A thousand years of stump
The round tower
The Drumbo round tower — Cloigtheach Druim Bó in Irish — was built in the early medieval period as part of a monastery on the ridge above the Lagan. The lower ten and a bit metres survive, five metres in diameter, walls nearly one metre thick. The top half is gone; the level cap is a modern repair. At its original height of around twenty-four metres it would have been a beacon visible the length of the valley. It is mentioned in the Miscellaneous Irish Annals under the year 1130, when Conor son of Artgal MacLochlainn plundered the place, its tower, its oratory and its books. After the Anglo-Norman arrival the monastery was replaced by a parish church on the same ground; only foundations of that survive. The Presbyterian congregation built their own church alongside in the 1700s. The tower is a Scheduled Historic Monument and it sits, unflagged and free, in the graveyard. You can walk up to it any time the gate is open.

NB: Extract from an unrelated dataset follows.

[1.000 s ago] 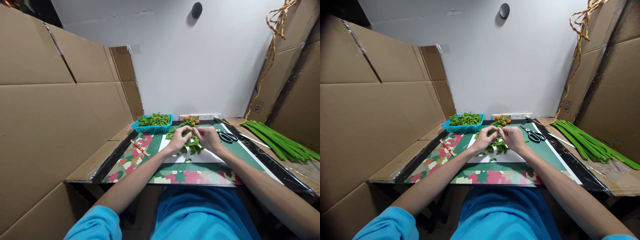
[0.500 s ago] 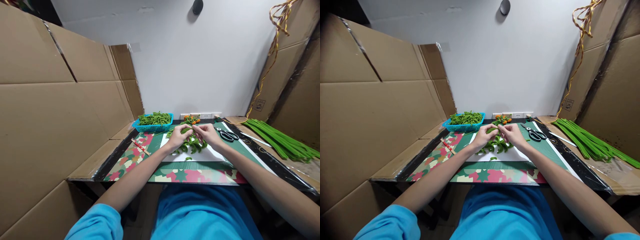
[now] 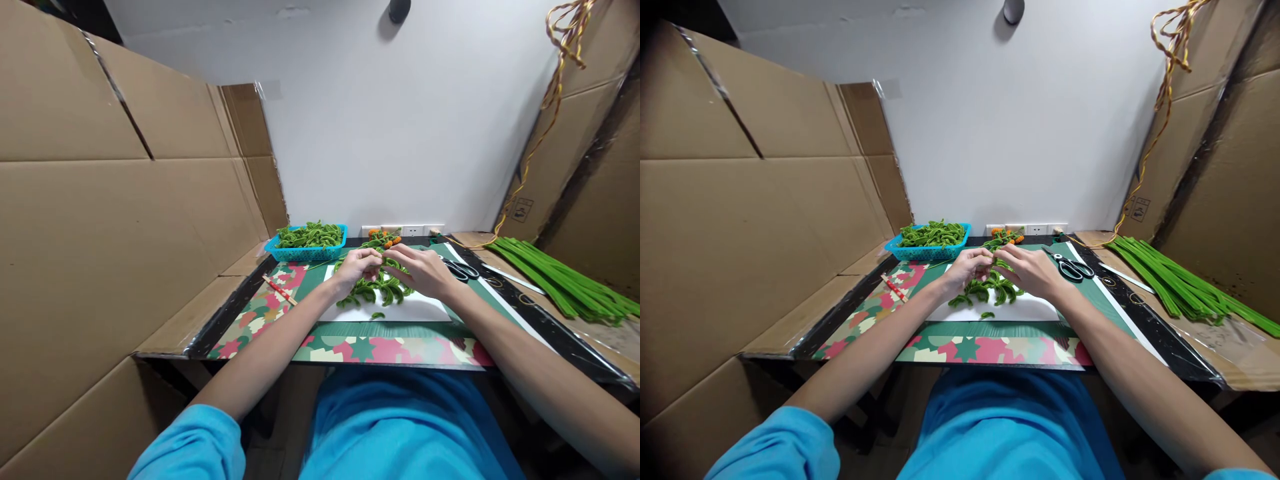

A bleach green into a damask factory
The Edenderry mill
Half a mile down the hill from the village, at Edenderry on the bank of the Lagan, the Russell family ran a bleach green from 1780 — laying out linen on the grass to bleach in the sun, the standard finishing stage for the Ulster cloth trade. By the 1830s they had built a flour mill on the river instead. In 1866 John Shaw Brown, a Lisburn linen manufacturer, bought the mill and converted it into a weaving factory — the St Ellen Works, eventually housing five hundred damask looms and employing four hundred people. Damask was the high end of the linen trade: figured table linen, heavy and reversible, the kind that went onto ocean liners and into hotels. Edenderry village was built around the mill for the workers. The works are gone; the village remains, with its own listed church and the bones of an industrial settlement attached to a farming parish.
A twelfth-century earthwork in Edenderry
The Norman motte
In the townland of Edenderry, between Drumbo village and the Lagan, there is a Norman motte — an earthen mound thrown up in the late twelfth century to take a wooden fort on top. The Normans built dozens of these across the north of Ireland in the decades after John de Courcy's invasion of Ulster in 1177. Most are now grassy bumps with sheep on them, and this one is no different. It overlooks the river. The fort that stood on it is long gone. The monks who built the round tower on the ridge above were already three centuries dead by then.
Belfast to Drumbo, slowly
Bus 13
Translink's Ulsterbus route 13 runs from Belfast to Drumbo via Newtownbreda and the Saintfield Road. It is the kind of country bus route that exists because someone has to get to a doctor's appointment, not because it is a tourist service — a handful of journeys a day, mostly weekday, the kind of timetable you check twice. If you do not drive, it is how you get here. If you do drive, it is a useful thing to know exists.